Bloating. As we all know, bloating is unpleasant, and stressful in itself. It could be triggered by wheat products (bread, pasta, cakes and biscuits) and dairy products (milk, cheese, butter and cream), so try cutting out each food group for a couple of weeks to see if the problem eases.
Shaklee Optiflora DI can be especially helpful for bloating.
Caffeine dependency. Relying on caffeine to keep you going is a bad idea. It raises stress hormones and can lead to insomnia and dehydration, affecting your body’s ability to handle stress. There are many delicious caffeine-free alternatives, such as Shaklee 180 Herb teas.

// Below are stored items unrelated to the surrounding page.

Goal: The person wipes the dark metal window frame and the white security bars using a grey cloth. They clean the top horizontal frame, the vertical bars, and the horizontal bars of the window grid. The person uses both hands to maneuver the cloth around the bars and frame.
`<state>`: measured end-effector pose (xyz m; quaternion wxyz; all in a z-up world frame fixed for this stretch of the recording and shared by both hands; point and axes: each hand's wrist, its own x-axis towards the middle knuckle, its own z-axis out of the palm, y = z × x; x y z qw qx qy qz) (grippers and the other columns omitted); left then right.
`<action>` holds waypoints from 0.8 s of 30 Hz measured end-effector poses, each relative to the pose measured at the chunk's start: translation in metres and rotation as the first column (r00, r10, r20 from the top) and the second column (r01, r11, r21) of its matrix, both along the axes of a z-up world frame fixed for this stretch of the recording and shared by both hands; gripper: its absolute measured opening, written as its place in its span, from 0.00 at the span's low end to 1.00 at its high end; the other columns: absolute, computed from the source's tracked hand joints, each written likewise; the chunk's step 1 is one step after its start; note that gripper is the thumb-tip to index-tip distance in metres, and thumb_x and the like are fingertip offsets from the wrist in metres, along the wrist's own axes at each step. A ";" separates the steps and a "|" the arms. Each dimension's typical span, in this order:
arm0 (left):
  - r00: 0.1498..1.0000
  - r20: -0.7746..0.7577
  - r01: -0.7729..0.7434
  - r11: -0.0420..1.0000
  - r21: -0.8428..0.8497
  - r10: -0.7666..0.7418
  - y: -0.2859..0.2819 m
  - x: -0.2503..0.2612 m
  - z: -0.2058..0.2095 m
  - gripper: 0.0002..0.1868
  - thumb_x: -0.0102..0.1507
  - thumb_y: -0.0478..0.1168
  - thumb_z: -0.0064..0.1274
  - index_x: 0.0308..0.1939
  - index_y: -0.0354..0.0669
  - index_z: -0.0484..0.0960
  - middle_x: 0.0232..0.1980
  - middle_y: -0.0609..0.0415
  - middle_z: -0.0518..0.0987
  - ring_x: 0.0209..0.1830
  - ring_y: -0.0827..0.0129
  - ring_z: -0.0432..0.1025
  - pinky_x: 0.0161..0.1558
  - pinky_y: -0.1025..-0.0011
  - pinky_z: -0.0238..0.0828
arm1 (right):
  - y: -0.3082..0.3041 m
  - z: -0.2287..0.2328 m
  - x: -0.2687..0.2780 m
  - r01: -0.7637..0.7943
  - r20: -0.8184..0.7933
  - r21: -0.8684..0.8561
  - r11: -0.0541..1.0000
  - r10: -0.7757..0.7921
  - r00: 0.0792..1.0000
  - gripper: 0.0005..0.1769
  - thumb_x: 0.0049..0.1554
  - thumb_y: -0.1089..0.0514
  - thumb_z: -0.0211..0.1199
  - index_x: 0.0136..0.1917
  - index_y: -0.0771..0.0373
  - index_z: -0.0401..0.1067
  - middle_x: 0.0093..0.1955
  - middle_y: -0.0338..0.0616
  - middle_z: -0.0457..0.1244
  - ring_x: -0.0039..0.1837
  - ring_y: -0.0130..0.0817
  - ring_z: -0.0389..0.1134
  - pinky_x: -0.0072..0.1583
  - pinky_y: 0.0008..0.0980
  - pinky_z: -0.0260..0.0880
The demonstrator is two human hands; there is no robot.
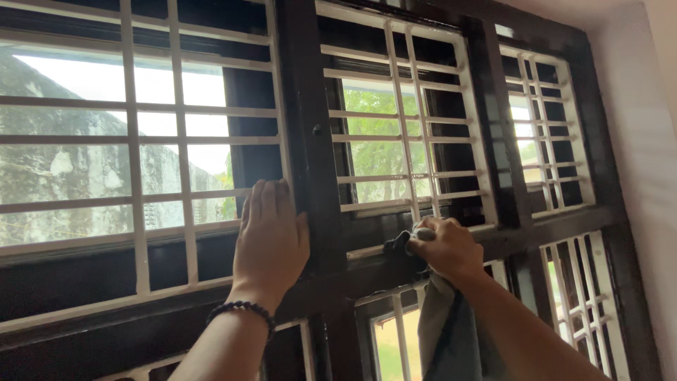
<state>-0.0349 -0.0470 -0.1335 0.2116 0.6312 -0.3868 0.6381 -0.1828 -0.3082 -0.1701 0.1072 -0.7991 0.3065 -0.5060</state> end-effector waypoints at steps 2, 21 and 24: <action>1.000 0.003 -0.001 1.000 -0.013 0.001 -0.002 0.001 -0.001 0.32 0.67 0.46 0.42 0.68 0.26 0.62 0.68 0.34 0.65 0.75 0.45 0.55 0.74 0.55 0.52 | 0.006 -0.003 -0.001 0.012 0.021 -0.001 1.000 -0.012 1.000 0.26 0.47 0.36 0.70 0.58 0.42 0.78 0.59 0.46 0.68 0.61 0.47 0.72 0.63 0.50 0.69; 0.998 -0.052 0.029 1.000 -0.010 -0.030 -0.004 0.000 0.001 0.30 0.72 0.49 0.37 0.70 0.28 0.62 0.71 0.35 0.65 0.78 0.46 0.51 0.76 0.55 0.49 | 0.087 -0.003 0.019 -0.172 -0.042 -0.502 0.848 0.175 0.984 0.16 0.51 0.50 0.65 0.52 0.53 0.76 0.47 0.43 0.71 0.53 0.45 0.73 0.56 0.54 0.70; 0.925 -0.319 0.152 0.970 -0.187 -0.207 -0.023 -0.019 0.007 0.30 0.75 0.54 0.34 0.71 0.33 0.62 0.76 0.39 0.61 0.82 0.47 0.46 0.79 0.54 0.43 | 0.092 0.004 0.011 -0.200 -0.107 -0.444 0.873 0.170 0.980 0.16 0.49 0.50 0.66 0.51 0.52 0.77 0.46 0.41 0.69 0.56 0.45 0.71 0.58 0.57 0.67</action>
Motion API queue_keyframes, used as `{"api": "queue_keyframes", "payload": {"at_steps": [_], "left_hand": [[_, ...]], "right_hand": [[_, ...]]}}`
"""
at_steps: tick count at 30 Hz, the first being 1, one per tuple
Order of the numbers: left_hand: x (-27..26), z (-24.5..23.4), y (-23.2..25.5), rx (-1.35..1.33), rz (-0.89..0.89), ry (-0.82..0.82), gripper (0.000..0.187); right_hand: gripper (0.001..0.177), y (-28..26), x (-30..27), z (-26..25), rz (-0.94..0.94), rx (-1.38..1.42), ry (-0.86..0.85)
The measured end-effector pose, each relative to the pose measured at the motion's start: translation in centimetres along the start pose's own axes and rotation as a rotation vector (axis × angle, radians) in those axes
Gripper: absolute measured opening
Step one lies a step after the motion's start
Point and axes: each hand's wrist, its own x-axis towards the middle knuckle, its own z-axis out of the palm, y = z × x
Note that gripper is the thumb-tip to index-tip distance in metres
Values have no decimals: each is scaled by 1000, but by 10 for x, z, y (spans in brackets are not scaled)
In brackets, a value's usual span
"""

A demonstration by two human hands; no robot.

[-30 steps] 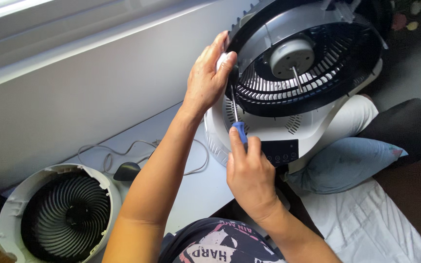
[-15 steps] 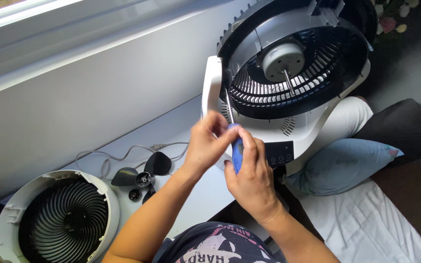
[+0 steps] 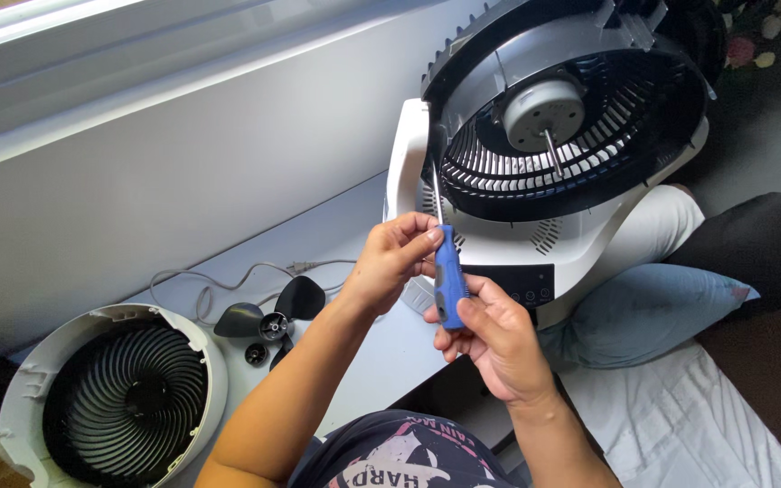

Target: The person disassembles a white air circulator fan by removing the front grille and fan blade. They then use a blue screwdriver to loosen screws on the fan housing.

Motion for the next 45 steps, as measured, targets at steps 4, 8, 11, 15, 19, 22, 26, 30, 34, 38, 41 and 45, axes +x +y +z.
{"api": "queue_keyframes", "payload": {"at_steps": [4, 8, 11, 15, 19, 22, 26, 30, 34, 38, 41, 45], "left_hand": [[-14, 9, 14, 368, 79, 115, 25], [-10, 10, 17, 510, 64, 210, 28], [1, 0, 8, 225, 80, 84, 25], [8, -14, -7, -126, -14, 38, 27], [4, -21, -13, -343, -6, -93, 35], [3, -20, -15, -377, 16, -153, 36], [1, -19, -15, -129, -11, -11, 39], [2, -12, -18, 128, 100, 9, 45], [3, -14, -4, -123, 14, -62, 49], [-3, -15, 6, -261, -9, -153, 43], [0, -16, 4, 73, 90, -88, 43], [26, -28, 31, 1035, 540, 409, 27]], "right_hand": [[38, 13, 6, 11, -64, -108, 71], [32, 13, 10, 21, -75, -89, 106], [34, 10, 12, 29, -231, -296, 144], [44, 10, 9, 41, -417, -950, 320], [54, 2, 12, 40, -220, -888, 263], [53, -1, 17, 34, -131, -303, 101], [47, 8, 20, 21, -180, -63, 84], [53, 24, 24, 19, -418, -420, 204], [51, 22, 19, 15, -510, -397, 136], [52, 15, 16, 15, -259, -188, 139], [66, 16, 24, 15, -128, -241, 94], [69, 21, 26, 14, -75, -134, 22]]}}
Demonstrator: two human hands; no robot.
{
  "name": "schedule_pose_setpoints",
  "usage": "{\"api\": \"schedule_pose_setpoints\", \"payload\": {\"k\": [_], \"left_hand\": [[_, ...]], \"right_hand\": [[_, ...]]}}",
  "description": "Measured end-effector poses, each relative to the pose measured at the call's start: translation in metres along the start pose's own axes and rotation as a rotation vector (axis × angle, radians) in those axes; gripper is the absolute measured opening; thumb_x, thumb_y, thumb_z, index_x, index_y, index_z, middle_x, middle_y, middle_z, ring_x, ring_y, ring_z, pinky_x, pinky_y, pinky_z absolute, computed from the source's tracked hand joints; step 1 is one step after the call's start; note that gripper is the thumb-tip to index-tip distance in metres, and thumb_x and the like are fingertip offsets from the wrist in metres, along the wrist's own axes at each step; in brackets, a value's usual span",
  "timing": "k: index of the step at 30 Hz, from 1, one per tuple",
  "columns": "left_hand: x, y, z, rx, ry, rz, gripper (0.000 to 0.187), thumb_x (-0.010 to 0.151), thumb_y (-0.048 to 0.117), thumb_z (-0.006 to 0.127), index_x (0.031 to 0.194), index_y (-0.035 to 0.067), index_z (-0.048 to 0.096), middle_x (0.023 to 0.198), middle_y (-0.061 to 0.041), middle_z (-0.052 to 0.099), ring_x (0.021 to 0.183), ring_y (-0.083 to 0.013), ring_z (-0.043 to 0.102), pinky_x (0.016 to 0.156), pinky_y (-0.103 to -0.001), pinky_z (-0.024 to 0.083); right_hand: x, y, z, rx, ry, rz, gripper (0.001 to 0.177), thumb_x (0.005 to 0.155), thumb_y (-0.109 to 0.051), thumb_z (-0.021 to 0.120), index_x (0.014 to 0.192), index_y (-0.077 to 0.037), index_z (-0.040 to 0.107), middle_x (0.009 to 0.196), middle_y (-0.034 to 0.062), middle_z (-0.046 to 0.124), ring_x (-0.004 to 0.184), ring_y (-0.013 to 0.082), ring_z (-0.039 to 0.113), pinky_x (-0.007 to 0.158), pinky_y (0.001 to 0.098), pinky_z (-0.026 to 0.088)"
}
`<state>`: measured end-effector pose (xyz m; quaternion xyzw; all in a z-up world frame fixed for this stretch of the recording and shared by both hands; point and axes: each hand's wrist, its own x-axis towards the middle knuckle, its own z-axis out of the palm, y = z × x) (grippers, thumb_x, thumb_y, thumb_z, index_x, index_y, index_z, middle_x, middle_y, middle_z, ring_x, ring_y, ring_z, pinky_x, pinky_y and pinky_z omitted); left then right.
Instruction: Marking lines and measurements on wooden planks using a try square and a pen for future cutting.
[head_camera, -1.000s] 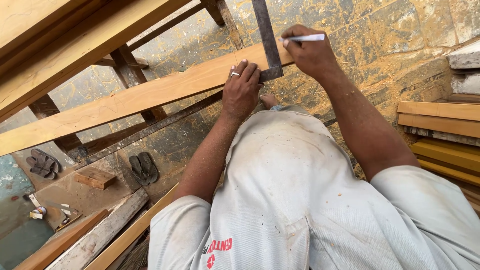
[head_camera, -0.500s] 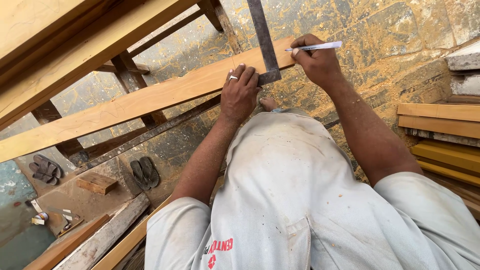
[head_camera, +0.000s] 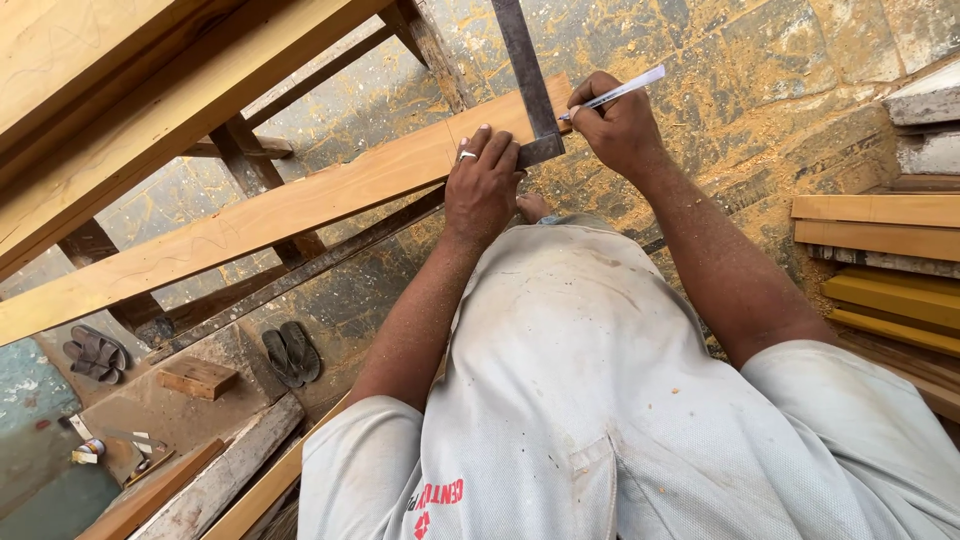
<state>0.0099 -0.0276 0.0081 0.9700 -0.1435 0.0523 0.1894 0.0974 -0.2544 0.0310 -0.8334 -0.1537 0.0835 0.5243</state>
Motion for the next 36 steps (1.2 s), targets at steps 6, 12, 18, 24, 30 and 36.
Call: {"api": "schedule_pose_setpoints", "payload": {"k": [6,12,18,24,30,36], "left_hand": [[-0.002,-0.001,0.002,-0.021,0.034,-0.001,0.053,0.087,0.027,0.083,0.132,0.006,0.063,0.138,-0.01,0.059,0.139,-0.0343,0.051,0.118,-0.053,0.041],[0.0,0.0,-0.002,-0.02,0.03,-0.01,0.052,0.088,0.026,0.082,0.131,0.006,0.063,0.137,-0.01,0.06,0.138,-0.0336,0.052,0.117,-0.052,0.043],[-0.001,-0.001,0.001,0.004,0.041,0.001,0.052,0.087,0.027,0.082,0.131,0.007,0.062,0.136,-0.01,0.06,0.136,-0.0332,0.053,0.116,-0.053,0.043],[-0.001,-0.002,0.003,0.008,0.026,-0.005,0.052,0.089,0.028,0.081,0.131,0.007,0.062,0.136,-0.009,0.06,0.137,-0.0331,0.052,0.116,-0.053,0.043],[0.0,-0.003,0.01,0.016,0.059,0.002,0.053,0.087,0.028,0.081,0.132,0.006,0.062,0.137,-0.011,0.06,0.137,-0.0336,0.051,0.115,-0.053,0.043],[-0.021,-0.004,-0.027,-0.417,0.176,-0.247,0.041,0.091,0.025,0.082,0.125,0.009,0.067,0.132,-0.009,0.063,0.129,-0.0296,0.057,0.108,-0.045,0.051]], "right_hand": [[0.0,-0.001,-0.001,-0.031,-0.011,0.032,0.005,0.098,-0.005,0.062,0.097,-0.001,0.064,0.08,0.0086,0.067,0.073,0.0132,0.068,0.06,0.0302,0.055],[0.0,-0.004,-0.001,-0.045,-0.042,0.007,0.007,0.098,-0.006,0.06,0.097,0.0,0.065,0.079,0.0088,0.069,0.074,0.012,0.071,0.058,0.0302,0.054],[0.004,-0.017,0.001,-0.219,-0.085,0.007,0.008,0.097,-0.007,0.063,0.098,0.0,0.067,0.077,0.0114,0.071,0.068,0.0153,0.07,0.056,0.0316,0.055],[-0.001,-0.005,0.0,-0.327,0.003,-0.25,0.009,0.104,-0.009,0.068,0.104,-0.001,0.071,0.086,0.0107,0.073,0.075,0.0136,0.07,0.062,0.0311,0.058],[-0.02,-0.004,-0.017,-0.36,-0.146,-0.016,0.008,0.094,-0.007,0.066,0.095,-0.003,0.072,0.081,0.0119,0.073,0.063,0.0171,0.067,0.054,0.0339,0.057],[0.0,0.004,-0.009,-0.051,0.174,-0.172,0.023,0.117,-0.016,0.055,0.133,-0.005,0.067,0.104,0.008,0.078,0.097,0.0173,0.078,0.081,0.033,0.065]]}}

Hangovers. No one functions well with a hangover, so drinking alcohol on a regular basis (1 or more servings per week) will lead to trouble the following day. This does not mean that you need to avoid alcohol completely, just be aware of its effects, and resist using it regularly as a coping technique. Shaklee B Complex and Liver DTX are great to help reduce the affects of occasional alcohol damage to the liver and nervous system.
Cravings. These often hit during the ‘post-lunch dip’, and increase at hormonal times and under stress. To curb your cravings, include small portions of the craved item into your usual diet, rather than trying to resist completely. Or distract yourself by getting involved in something else, and the craving may pass. Keep healthy food nearby, and do not wait too long between snacks. Shaklee 180 Snack Bars are great for controlling cravings.
Sugar highs and lows. Although the brain needs glucose to enable it to perform effectively, very sugary foods cause your blood sugar level to spike and then plummet, leaving you sleepy and lethargic. This can lead to another sweet craving, and the cycle continues. Starting the day with Life Shaklee protein and keeping up with protein snacks is a proven way to reduce the “sugar blues.